We are committed to fostering an environment where African countries can produce more of the lifesaving interventions and equipment needed to support response efforts in our nations. Africa needs to move urgently to pool its procurement capacity to increase its buying power on the international market and ensure that African countries aren’t competing with one another, but working in tandem to support mutual efforts. In the medium term, we must boost domestic production capacity and expand national stockpiles to ensure we have the critical equipment we need. This is not just a health security issue, it is a national security issue.
We are pleased to see various international stakeholders – including the WHO, UNICEF, the World Bank and the Global Fund to Fight Aids, Tuberculosis and Malaria – coming together to develop and implement plans to coordinate procurement across Africa and to address the significant problems with the supply chain. These efforts must be accelerated to equip our continent with an integrated and collaborative approach to ending this global pandemic.
- Build an Essential Health Workforce
Just like COVID-19, malaria does not respect borders and is a disease of poverty that presents as fever, shaking chills, headache and gastrointestinal issues.
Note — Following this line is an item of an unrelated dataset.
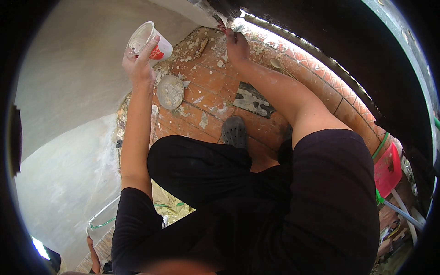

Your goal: The person paints a door frame with white paint using a paintbrush.

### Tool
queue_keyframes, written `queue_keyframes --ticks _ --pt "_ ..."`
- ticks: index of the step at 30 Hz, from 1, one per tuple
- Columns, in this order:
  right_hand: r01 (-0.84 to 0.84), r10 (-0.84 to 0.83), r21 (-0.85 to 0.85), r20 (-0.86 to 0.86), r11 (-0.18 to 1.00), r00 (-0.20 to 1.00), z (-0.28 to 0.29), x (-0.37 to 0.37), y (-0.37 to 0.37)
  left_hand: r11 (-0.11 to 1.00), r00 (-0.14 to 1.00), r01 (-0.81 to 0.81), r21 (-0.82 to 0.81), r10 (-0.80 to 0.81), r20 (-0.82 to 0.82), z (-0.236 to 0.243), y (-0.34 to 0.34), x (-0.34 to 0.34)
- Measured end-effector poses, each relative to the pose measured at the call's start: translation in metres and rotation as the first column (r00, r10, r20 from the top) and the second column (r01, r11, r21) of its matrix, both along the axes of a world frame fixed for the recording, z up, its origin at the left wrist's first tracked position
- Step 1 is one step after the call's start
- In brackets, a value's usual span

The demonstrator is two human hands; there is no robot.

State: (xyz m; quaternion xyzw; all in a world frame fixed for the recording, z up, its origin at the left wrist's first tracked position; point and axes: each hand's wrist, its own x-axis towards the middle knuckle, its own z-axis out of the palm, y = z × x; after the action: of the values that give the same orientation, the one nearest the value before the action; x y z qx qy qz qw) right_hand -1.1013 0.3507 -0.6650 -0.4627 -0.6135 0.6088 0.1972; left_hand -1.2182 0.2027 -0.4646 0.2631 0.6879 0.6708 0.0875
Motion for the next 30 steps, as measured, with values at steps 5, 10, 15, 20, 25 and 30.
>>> queue_keyframes --ticks 5,10,15,20,25,30 --pt "-0.031 0.031 0.032 0.015 0.999 0.999 -0.016 -0.01 0.013 1.0 1.0 0.016 -0.002 -0.016 0.0 0.0 0.0 0.001" --pt "-0.052 0.056 -0.036 0.108 0.998 0.993 -0.03 0.0 0.014 1.0 1.0 -0.003 -0.004 0.003 0.011 0.0 -0.001 0.002" --pt "-0.096 0.1 -0.029 0.215 0.995 0.972 -0.031 0.031 0.01 1.0 1.0 -0.022 0.006 0.022 -0.02 0.002 -0.001 0.0" --pt "-0.187 0.186 -0.003 0.152 0.982 0.971 -0.019 0.049 0.013 0.997 0.999 -0.029 0.077 0.031 -0.023 0.009 0.001 -0.001" --pt "-0.221 0.225 0.043 -0.243 0.974 0.944 0.027 0.028 0.003 0.994 0.989 -0.085 0.074 0.093 -0.113 0.022 -0.014 -0.014" --pt "-0.3 0.268 -0.038 -0.354 0.953 0.896 0.101 -0.004 -0.009 0.983 0.98 -0.125 0.138 0.143 -0.135 0.046 -0.043 -0.023"
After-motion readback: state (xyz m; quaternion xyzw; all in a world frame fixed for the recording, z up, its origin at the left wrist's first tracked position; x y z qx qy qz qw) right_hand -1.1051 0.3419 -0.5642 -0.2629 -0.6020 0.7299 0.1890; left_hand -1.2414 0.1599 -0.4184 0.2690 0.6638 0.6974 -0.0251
To effectively fight malaria, many African nations have adopted a regional approach and extended health systems by establishing a network of community health workers, CHWs.
CHWs are often the only access to care for malaria and routine health services and will continue to play a consequential role in saving lives during the response to COVID-19. We urge governments and donors to prioritize these essential frontline health workers, specifically through measures that both protect CHWs, and empower them to interrupt the virus, maintain existing services and shield those most at risk.
In addition to these measures, countries invested in the malaria fight have also been engaged in strengthening primary healthcare clinics and building surveillance and data networks to quickly diagnose and provide treatment. We encourage partners to leverage these capacities to detect and fight COVID-19 on the front lines.
- Maximize Limited Resources to Save Lives
Malaria does not affect all places equally. Countries should prioritize data and sub-national data analysis to inform how to utilize resources most efficiently. In geographies where malaria is seasonal and COVID-19 cases are increasing, there is a narrow window of time to intervene. Immediate action is necessary to ensure campaigns not only continue, but are targeted to the populations at highest risk. This will help alleviate pressure on health resources that may be needed to treat COVID-19.